Secularism is the child of Christianity. They share the same view that reality is only (God), humans and objective matter. The Church provides little spiritual reality outside of this. It is no wonder Western society threw up its hands. After 2000 years and the best minds working on the problem, it still has not answered the fundamental question: why was Jesus so confusing? The Church thinks it has. And what it doesn’t know, well, no one is supposed to know. Right now it feels that it has fended off 200 years of attack by science. The Church remains relatively intact. But even ministers trust a doctor over prayer to cure them.

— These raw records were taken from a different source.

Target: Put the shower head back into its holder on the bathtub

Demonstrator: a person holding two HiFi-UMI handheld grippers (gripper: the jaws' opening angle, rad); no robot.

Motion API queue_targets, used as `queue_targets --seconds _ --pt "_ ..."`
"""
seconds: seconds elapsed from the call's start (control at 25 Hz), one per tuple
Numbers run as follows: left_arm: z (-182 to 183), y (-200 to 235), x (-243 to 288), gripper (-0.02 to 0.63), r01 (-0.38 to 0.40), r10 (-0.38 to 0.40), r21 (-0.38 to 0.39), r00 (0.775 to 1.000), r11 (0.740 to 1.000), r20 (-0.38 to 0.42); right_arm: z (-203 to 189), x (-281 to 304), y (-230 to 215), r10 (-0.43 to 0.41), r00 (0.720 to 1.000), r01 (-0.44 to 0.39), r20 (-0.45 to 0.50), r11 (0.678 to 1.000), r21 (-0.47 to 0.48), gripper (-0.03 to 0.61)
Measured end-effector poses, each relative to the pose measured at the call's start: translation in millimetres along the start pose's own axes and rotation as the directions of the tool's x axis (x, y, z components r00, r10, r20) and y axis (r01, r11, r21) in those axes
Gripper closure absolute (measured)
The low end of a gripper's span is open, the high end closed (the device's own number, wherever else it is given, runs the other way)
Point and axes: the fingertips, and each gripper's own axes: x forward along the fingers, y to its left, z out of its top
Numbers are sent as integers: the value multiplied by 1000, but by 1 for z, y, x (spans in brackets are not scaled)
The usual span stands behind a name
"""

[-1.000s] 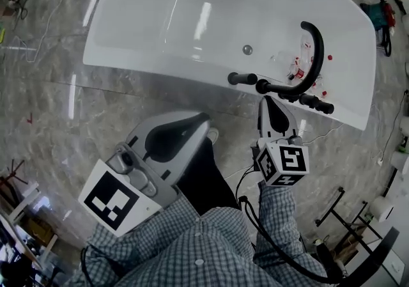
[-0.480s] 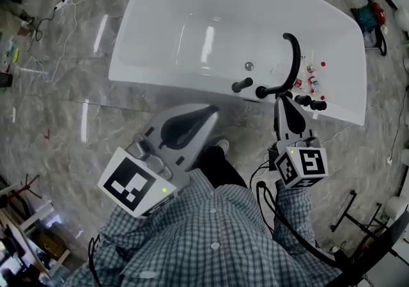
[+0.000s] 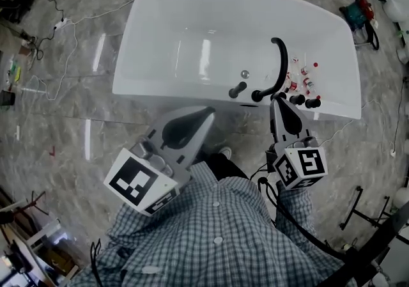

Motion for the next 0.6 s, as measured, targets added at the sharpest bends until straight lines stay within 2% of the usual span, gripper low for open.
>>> queue_targets --seconds 0.6 --pt "6 0 4 604 28 -28 16 1000 999 14 9 -4 8 9 1000 -8 17 1000 -20 558"
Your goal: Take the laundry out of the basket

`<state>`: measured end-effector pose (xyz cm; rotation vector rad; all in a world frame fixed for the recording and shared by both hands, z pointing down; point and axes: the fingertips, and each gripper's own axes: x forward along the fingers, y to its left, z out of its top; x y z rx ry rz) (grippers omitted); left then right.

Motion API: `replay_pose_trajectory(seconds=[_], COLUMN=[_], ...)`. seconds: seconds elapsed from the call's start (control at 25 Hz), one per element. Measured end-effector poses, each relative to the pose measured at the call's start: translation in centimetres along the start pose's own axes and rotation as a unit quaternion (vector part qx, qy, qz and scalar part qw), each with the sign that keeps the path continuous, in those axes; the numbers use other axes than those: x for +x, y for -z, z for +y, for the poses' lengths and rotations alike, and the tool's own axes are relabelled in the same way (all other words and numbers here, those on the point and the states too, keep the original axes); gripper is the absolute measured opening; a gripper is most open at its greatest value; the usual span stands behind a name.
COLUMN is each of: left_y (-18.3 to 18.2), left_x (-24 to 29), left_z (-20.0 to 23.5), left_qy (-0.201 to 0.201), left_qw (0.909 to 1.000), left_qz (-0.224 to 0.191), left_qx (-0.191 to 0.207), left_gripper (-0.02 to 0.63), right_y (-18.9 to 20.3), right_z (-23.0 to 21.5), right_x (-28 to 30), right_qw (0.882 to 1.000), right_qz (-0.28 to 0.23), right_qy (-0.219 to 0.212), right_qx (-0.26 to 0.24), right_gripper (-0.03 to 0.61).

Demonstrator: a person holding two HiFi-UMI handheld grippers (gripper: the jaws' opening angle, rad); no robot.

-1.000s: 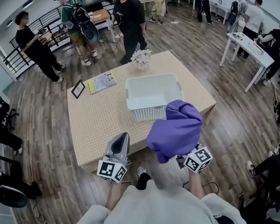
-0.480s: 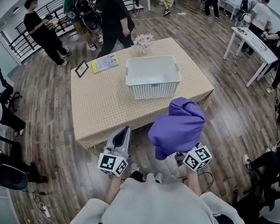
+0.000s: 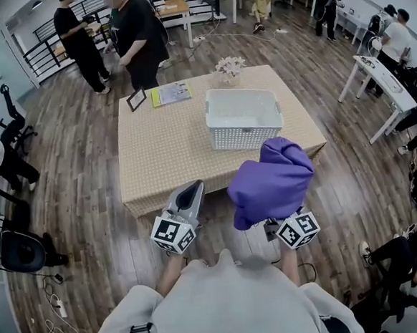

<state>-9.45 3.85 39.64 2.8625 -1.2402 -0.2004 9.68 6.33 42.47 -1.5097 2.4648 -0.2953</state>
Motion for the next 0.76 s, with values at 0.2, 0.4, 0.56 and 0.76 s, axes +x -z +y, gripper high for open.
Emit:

Spirituality is such a taboo in religion, as it is in secularism. Ministers have an issue just defining ‘spirit.’ It is simply consciousness. We cannot see our thoughts. Why would one think they could see God? The Almighty is defined by the services he renders to humans. But unseen power is threatening, and we all have issues with domination. The record of abusive domination by power in the past makes us shriek at the Church. We prefer to be dominated by money, and the goodies offered by what it can provide. The marketplace gives us the belief that the elite have to treat us like an equal, or we will deprive it of its only power, money. So nice to be seduced. Shopping malls are so sexy. At least it produces tangible results. Business and science are based on numbers. We replaced an invisible God with invisible mathematics to base our survival system on. Reality is what we can control through an equation.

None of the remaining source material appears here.